You'll also see 'input.txt' mentioned up at the top there. That is a file which stores your user/pass for authorization. Its simple and it looks like this:

mygmailaddresonthefirstline@gmail.com
mygmailpasswordonthe2ndline

Sorry all, probably not the most elegant of technical blog posts, but hopefully it'll come in handy for someone else.
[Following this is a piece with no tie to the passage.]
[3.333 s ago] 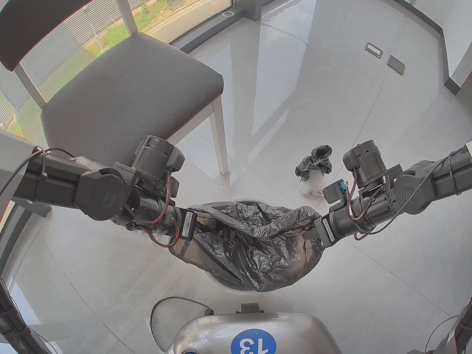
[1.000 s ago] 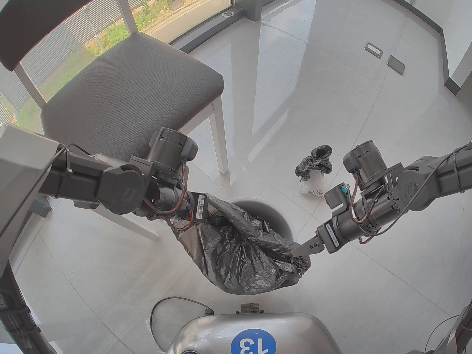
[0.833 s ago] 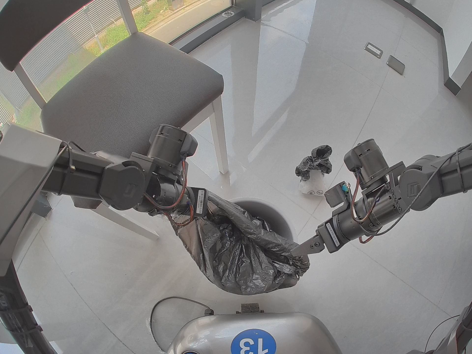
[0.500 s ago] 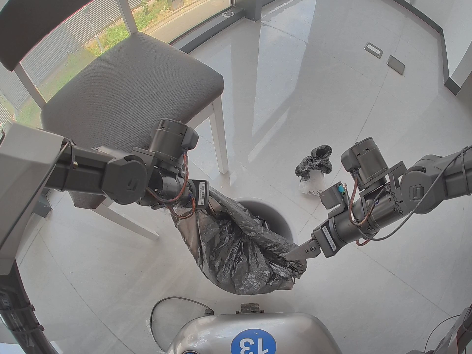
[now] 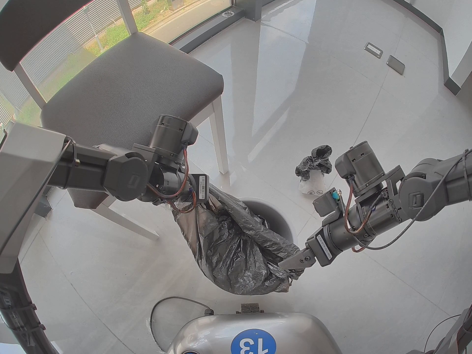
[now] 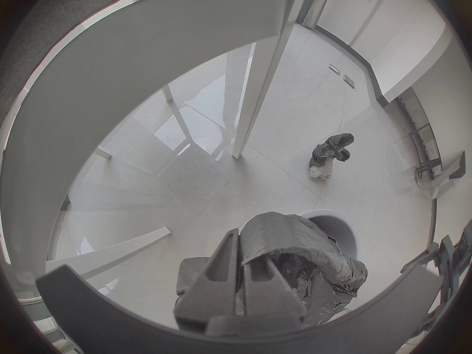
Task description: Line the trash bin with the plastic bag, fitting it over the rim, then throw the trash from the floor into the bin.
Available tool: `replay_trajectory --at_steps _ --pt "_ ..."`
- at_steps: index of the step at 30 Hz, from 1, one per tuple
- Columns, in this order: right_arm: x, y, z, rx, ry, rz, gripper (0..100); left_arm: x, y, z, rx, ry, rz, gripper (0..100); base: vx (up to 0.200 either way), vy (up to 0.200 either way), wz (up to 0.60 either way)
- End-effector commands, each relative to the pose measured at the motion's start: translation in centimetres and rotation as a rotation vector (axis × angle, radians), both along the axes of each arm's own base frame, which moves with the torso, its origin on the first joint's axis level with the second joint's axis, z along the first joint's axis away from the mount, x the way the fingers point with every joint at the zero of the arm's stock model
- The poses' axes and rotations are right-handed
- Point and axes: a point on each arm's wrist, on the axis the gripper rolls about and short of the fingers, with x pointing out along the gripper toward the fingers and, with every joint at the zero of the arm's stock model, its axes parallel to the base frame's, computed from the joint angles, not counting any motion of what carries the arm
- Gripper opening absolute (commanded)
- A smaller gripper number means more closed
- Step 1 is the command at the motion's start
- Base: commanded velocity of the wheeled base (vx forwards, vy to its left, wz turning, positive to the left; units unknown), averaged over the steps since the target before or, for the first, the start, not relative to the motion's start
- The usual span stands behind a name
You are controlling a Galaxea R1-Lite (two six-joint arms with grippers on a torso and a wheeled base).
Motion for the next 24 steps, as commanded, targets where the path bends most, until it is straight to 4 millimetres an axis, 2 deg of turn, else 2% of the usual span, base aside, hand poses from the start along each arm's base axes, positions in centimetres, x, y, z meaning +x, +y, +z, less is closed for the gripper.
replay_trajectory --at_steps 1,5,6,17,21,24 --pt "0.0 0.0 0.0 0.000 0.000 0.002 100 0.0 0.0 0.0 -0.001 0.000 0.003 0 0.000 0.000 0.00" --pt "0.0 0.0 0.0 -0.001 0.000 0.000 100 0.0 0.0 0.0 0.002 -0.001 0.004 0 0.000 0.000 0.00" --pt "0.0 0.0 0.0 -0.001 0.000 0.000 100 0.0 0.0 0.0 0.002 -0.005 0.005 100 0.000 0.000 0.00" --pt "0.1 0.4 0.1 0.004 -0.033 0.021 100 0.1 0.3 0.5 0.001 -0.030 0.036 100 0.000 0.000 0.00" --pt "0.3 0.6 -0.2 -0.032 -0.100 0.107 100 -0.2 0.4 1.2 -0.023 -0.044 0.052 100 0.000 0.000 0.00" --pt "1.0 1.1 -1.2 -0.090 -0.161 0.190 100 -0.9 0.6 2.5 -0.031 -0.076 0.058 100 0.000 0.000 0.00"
As far as I know this is compatible with Linux, but not tried on any other OS.

4 comments:

Pablo Antonio said...

Uhmm... How is it incremental?

Eurig Jones said...

archiveBackup() function generates a new archive with the date/time as the filename.

pruneArchives() removes old backups if there more than a certain of them.

Kyle Baley said...

But is it incremental in the sense that it will download only data that's changed since the last backup? I think that's typically what incremental means with respect to database backups.

Eurig Jones said...

Yes that's true, its probably not the correct term here. But it does exactly what I need it to do, and that is t create regular backups of the datastore.